The trial of Cardinal George Pell for “historic” sexual abuse claims is underway in Australia, but the state of Australian justice also has the world’s attention.

“Trial by Media.” The ominous term has already been a part of the public record in regard to Australia’s Cardinal George Pell. I used the term myself in a post two years ago entitled, “Peter Saunders and Cardinal Pell: A Trial by Media.”

The concern for the poisoning of justice through leaks to a toxic and predatory news media is nothing new, but “Trial by Media” hangs like the burial shroud of justice itself over the trial of Cardinal Pell on 40-year-old claims of sexual abuse.

Lest anyone doubt the power of the media to both generate such claims and shape justice and due process in a case like this, consider a recent issue of The Week, a popular weekly news magazine.  The Week  presents itself as “The Best of the U.S. and International Media.” It selects excerpts from online media and newspapers throughout the world and presents them as the best written accounts of the week’s top stories.

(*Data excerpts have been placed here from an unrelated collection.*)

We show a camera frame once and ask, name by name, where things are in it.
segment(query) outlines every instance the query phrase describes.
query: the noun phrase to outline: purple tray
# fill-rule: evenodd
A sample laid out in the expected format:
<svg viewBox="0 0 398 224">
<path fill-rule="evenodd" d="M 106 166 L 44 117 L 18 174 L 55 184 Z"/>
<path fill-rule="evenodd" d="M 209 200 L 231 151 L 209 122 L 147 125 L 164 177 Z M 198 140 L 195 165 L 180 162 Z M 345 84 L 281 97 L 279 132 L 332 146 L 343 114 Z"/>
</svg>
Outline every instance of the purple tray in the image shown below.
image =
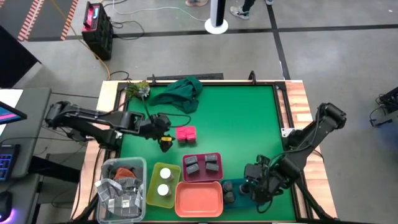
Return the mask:
<svg viewBox="0 0 398 224">
<path fill-rule="evenodd" d="M 205 155 L 209 154 L 217 155 L 217 165 L 220 167 L 218 172 L 206 171 Z M 185 164 L 184 159 L 190 156 L 197 156 L 199 172 L 188 175 L 186 171 L 187 165 Z M 218 152 L 185 155 L 182 157 L 182 170 L 183 170 L 183 179 L 185 182 L 205 182 L 205 181 L 221 180 L 223 178 L 223 163 L 221 162 L 221 155 Z"/>
</svg>

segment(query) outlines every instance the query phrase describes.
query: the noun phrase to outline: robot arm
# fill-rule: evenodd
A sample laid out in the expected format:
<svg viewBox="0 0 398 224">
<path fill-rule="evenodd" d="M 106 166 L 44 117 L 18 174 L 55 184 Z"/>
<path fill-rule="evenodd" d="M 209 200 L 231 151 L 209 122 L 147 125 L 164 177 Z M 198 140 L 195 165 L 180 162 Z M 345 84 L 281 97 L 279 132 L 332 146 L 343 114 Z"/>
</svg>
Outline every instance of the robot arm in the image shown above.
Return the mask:
<svg viewBox="0 0 398 224">
<path fill-rule="evenodd" d="M 299 178 L 307 163 L 307 157 L 335 129 L 341 129 L 346 122 L 346 113 L 331 103 L 321 104 L 317 118 L 303 130 L 291 132 L 286 137 L 285 151 L 269 159 L 258 155 L 255 164 L 247 164 L 244 177 L 248 180 L 241 186 L 244 193 L 259 205 L 270 202 L 276 195 L 296 183 L 314 211 L 320 218 L 331 218 L 317 204 L 311 193 L 299 183 Z"/>
<path fill-rule="evenodd" d="M 93 136 L 100 147 L 110 150 L 120 149 L 119 133 L 157 140 L 163 152 L 167 152 L 172 146 L 173 138 L 165 135 L 165 132 L 170 130 L 171 122 L 164 114 L 153 114 L 146 119 L 143 113 L 94 111 L 61 101 L 51 105 L 44 120 L 48 127 L 53 129 L 72 128 L 69 136 L 74 139 Z M 108 125 L 110 129 L 102 130 L 92 123 Z"/>
</svg>

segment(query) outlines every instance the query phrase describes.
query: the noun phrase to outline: yellow tray
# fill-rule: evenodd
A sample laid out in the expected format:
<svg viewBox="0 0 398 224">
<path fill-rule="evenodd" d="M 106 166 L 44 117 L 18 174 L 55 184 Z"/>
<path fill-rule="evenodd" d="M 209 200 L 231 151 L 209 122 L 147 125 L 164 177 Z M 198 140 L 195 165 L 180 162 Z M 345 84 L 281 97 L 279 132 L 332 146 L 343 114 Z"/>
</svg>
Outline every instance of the yellow tray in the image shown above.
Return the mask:
<svg viewBox="0 0 398 224">
<path fill-rule="evenodd" d="M 160 177 L 160 170 L 163 168 L 169 168 L 171 170 L 174 177 L 171 182 L 165 182 Z M 174 206 L 175 188 L 180 181 L 180 174 L 181 168 L 179 166 L 157 162 L 154 166 L 152 177 L 150 178 L 150 184 L 147 194 L 147 204 L 164 208 L 172 208 Z M 157 187 L 160 184 L 167 184 L 170 187 L 170 191 L 172 194 L 167 197 L 160 196 L 157 193 Z"/>
</svg>

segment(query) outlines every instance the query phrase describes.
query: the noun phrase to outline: shoe
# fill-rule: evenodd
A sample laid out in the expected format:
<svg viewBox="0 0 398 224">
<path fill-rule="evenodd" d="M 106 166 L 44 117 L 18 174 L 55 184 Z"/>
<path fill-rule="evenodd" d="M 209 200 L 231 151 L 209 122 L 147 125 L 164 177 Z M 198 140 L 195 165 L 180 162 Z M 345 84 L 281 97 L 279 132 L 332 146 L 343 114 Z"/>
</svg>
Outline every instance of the shoe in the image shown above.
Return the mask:
<svg viewBox="0 0 398 224">
<path fill-rule="evenodd" d="M 274 0 L 266 0 L 266 4 L 271 6 L 274 3 Z"/>
<path fill-rule="evenodd" d="M 208 3 L 209 0 L 186 0 L 185 4 L 189 7 L 194 7 L 194 6 L 205 6 Z"/>
<path fill-rule="evenodd" d="M 232 6 L 229 11 L 231 12 L 232 15 L 239 17 L 241 19 L 249 19 L 249 12 L 244 12 L 242 10 L 242 6 L 236 7 Z"/>
</svg>

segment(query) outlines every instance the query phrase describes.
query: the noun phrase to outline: wooden table frame
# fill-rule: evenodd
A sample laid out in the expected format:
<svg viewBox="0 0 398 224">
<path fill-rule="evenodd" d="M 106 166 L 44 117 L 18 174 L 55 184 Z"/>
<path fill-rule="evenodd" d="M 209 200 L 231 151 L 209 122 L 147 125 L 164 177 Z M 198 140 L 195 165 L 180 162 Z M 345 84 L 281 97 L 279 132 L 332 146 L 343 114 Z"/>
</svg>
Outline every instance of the wooden table frame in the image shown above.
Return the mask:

In its July 21, 2017 issue, The Week chose as the best of the media from Australia a column by Barney Zwartz in The Age entitled, “The Nation’s Top Catholic in the Dock.” It should raise the alarm for anyone concerned for the media’s role in all this, and the slant it presents. Here is an excerpt:

We can only hope that Australians are not so “numb” that they don’t see through this language. It is an open invitation to a lynch mob. The phrase, “after decades of rumors” should alarm everyone from the start. For any objective observer of this story, the only “damning evidence” is the accusations themselves and the fact that there has been a sexual abuse scandal in the Catholic Church in Australia.

This is the state of the evidence thus far presented against Cardinal Pell as this “Trial by Media” gets underway. To incite a community to forego due process in favor of emotion is the very foundation of all witch hunts. An “availability bias” has been built that places Catholic priests in a suspect class. I described its momentum in “How SNAP Brought McCarthyism to American Catholics.”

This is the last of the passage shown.